Futhermore, I easily receive 40+ spam messages a day on my .Mac account. I have gone so far to stop forwarding it to my Gmail account (which, interestingly enough, gets about 1 spam message a week) because I’m tired of looking at the crap that Apple doesn’t filter.
Backup, while kinda slick, just doesn’t do what I need it to do and does not handle the incremental backups the way I need it to, so that adds nothing for me.
Now as for posting:
Flickr, in terms of posting photos, is a much stronger service and works wonderfully with iPhoto and a shareware plug-in.
.Mac web hosting is lethargic, to say the least. If you’re just looking to blog, then getting a Blogger account and a BlogSpot site works just fine… and Flickr can work with all of the popular blogging sites, which is a huge boon when posting photos to your blog.
File sharing? Well, frankly, the only person I share files with is my wife, and she’s in the house. I don’t need an online service for that.

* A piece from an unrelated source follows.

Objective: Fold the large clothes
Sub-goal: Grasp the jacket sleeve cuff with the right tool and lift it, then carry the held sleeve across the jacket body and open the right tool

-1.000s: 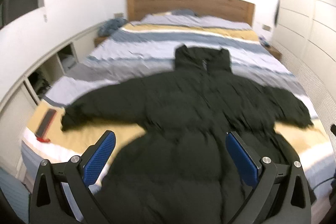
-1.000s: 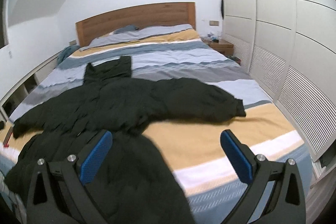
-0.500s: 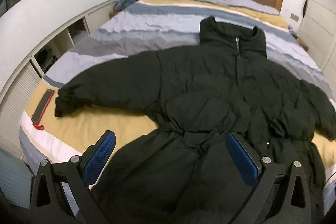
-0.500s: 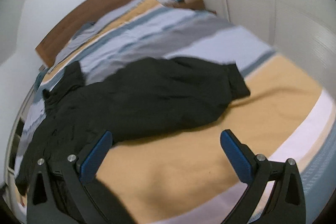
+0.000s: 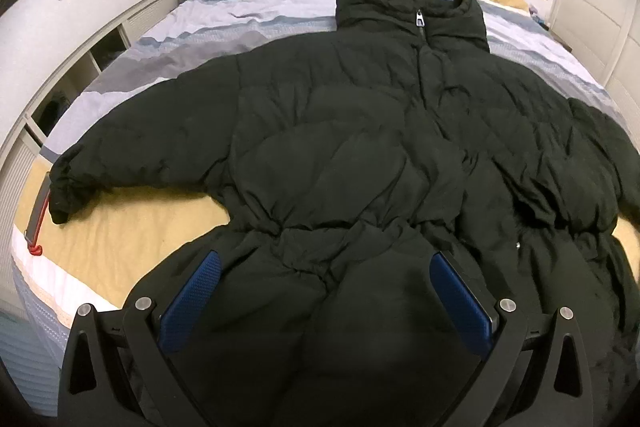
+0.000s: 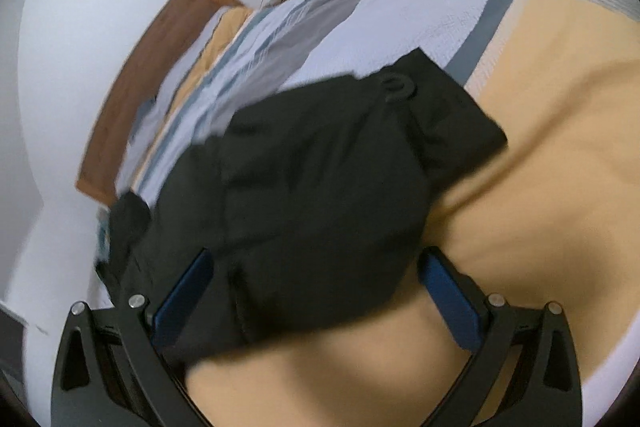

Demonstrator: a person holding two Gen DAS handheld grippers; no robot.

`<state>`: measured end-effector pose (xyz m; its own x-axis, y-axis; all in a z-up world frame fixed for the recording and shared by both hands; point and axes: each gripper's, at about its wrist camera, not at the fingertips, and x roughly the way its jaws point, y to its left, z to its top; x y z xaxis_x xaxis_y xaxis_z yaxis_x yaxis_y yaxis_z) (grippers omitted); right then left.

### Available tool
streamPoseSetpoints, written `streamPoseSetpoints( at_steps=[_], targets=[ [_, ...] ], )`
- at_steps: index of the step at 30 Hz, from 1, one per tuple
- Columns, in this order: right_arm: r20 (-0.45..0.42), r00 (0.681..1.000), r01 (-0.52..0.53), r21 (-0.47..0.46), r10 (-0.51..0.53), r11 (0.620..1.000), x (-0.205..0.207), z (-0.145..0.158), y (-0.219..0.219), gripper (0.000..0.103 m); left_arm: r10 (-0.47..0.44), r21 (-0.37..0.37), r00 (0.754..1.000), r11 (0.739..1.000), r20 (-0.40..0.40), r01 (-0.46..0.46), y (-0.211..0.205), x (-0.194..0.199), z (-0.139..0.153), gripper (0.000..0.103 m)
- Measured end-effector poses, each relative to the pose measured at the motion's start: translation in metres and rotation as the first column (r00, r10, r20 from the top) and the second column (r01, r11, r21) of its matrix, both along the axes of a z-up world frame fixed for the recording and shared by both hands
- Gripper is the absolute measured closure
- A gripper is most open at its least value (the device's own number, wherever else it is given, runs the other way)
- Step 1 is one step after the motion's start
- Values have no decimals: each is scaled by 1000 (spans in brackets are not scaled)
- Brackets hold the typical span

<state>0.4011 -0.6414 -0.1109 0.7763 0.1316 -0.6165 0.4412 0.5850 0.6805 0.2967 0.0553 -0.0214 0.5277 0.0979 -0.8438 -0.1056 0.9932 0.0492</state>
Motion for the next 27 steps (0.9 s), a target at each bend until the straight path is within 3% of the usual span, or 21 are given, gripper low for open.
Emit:
streamPoseSetpoints(
  at_steps=[6,8,9,10,12,18,27],
  targets=[
    [48,996,72,102,-77,992,12,-7,-21,6,3,-6,1000,1000,-19,-3,0,0,-8,1],
    [47,995,82,114,-88,990,15,-8,-23,25,0,-9,1000,1000,-22,0,0,-1,-9,1],
    [45,994,88,130,-95,988,14,-10,-26,47,-1,-11,1000,1000,-23,1,0,-2,-10,1],
    [48,994,92,166,-101,982,14,-14,-29,60,-3,-14,1000,1000,-23,3,0,-2,-10,1],
    [52,993,98,198,-110,975,14,-17,-30,65,-7,-19,1000,1000,-20,7,0,-3,-9,1],
    [57,996,63,120,-70,991,18,7,-22,83,19,-2,999,1000,32,-19,8,-14,3,1],
    [129,991,-32,-40,36,999,16,82,4,86,63,-57,991,997,120,-57,29,-35,32,1]
  ],
)
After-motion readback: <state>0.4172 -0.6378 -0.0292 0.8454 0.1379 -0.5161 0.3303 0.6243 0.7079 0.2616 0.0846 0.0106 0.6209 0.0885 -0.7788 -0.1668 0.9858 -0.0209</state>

IMAP e-mail? Sure, that’s nice… but if I have a good webmail client, why would I use a desktop client at all? I’m on Gmail… and I think it’s a slick client with no need to do IMAP (though I do POP to back it up).
Bookmark synchronization? Firefox and Google Browser Sync. It goes further than Safari and syncing over .Mac.
What has been keeping me from leaving is the calendaring… but Google Calendar has changed that landscape. I can subscribe to all of the Google and WebDAV calendars I want through iCal and send them to my PDA through iSync… no issues.
So, at this point, I’m leaving .Mac this year. I don’t need to shell out $100 for a service that Apple is barely maintaining. Are the services “cobbled” together? Somewhat. I’m cool with that. It works the way I want it to, which is not the case with .Mac.
So, before dog-piling on John, rest assured that there are plenty of folks like me who cannot justify the $100 any longer and we are not planning on coughing it up this year.
Whoa. Great comment Geoffrey. You’ve obviously thought this all out.
Your point about spam resonates strongly with me. My Gmail email address is the ONLY one I post publicly un-obfuscated on the web, and I get very minimal spam to it.
I think Gmail has the strongest and best anti-spam protection available.
John, I wasn’t under the impression that you wanted .mac…which is why its hard to fathom why you’re commenting on it at all. JBelkin has described much of what makes .mac so great, and why it is perfect for most – but not all – users. Those who want to cobble together disparate services, as Geoffrey Sperl has done, or run a domain, server and space, as you have done, aren’t the target market for .mac. However, you’re both a tiny minority; most users do not have the time, skill or inclination to bother with your techniques. For them, the simplicity of .mac and the wonderful integration with multiple applications makes for very good value, indeed.